> _The data_

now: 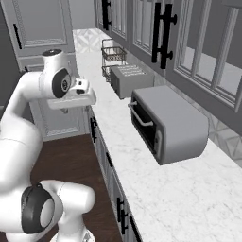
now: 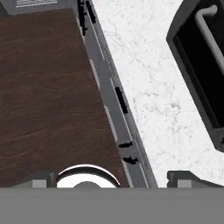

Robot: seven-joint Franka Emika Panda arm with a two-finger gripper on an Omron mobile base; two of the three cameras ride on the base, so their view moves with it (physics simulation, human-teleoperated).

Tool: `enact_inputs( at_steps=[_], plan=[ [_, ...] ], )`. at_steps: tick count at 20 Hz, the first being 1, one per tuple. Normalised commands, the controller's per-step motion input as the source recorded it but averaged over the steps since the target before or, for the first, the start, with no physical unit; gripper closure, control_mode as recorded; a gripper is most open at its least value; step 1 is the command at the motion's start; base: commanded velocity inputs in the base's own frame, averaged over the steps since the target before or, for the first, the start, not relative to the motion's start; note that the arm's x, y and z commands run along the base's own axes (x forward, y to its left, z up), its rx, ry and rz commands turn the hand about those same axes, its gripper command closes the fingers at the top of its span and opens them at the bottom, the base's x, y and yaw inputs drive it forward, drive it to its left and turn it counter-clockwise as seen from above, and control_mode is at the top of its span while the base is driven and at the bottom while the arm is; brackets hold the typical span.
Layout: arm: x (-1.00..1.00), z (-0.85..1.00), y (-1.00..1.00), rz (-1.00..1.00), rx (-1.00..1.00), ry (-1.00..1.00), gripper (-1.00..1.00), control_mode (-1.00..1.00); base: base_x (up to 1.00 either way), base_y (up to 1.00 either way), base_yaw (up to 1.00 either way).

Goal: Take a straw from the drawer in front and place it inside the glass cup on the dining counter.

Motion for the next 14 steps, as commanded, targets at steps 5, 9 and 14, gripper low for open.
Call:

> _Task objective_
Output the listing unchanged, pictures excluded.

> _Exercise solution_
now: 
now: 

Robot: seven-joint Franka Emika Panda arm with a two-finger gripper on an Omron mobile base; two of the three cameras ride on the base, so their view moves with it (physics simulation, human-teleoperated).

Tool: `enact_inputs( at_steps=[_], plan=[ [_, ...] ], )`. at_steps: tick count at 20 Hz, the first being 1, one per tuple. Normalised commands, the controller's per-step motion input as the source recorded it but averaged over the steps since the target before or, for the first, the start, with no physical unit; gripper closure, control_mode as recorded; a gripper is most open at its least value; step 1 is the command at the motion's start; base: commanded velocity inputs in the base's own frame, averaged over the steps since the target before or, for the first, the start, not relative to the motion's start; note that the arm's x, y and z commands run along the base's own axes (x forward, y to its left, z up), its rx, ry and rz commands turn the hand about those same axes, its gripper command closes the fingers at the top of its span and opens them at the bottom, the base's x, y and yaw inputs drive it forward, drive it to its left and turn it counter-clockwise as seen from above, and control_mode is at the top of its span while the base is driven and at the bottom while the arm is; brackets hold the typical span.
Layout: arm: x (-1.00..1.00), z (-0.85..1.00), y (-1.00..1.00), rz (-1.00..1.00), rx (-1.00..1.00), ry (-1.00..1.00), gripper (-1.00..1.00), control_mode (-1.00..1.00); base: base_x (up to 1.00 either way), base_y (up to 1.00 either way), base_yaw (up to 1.00 either way).

Goal: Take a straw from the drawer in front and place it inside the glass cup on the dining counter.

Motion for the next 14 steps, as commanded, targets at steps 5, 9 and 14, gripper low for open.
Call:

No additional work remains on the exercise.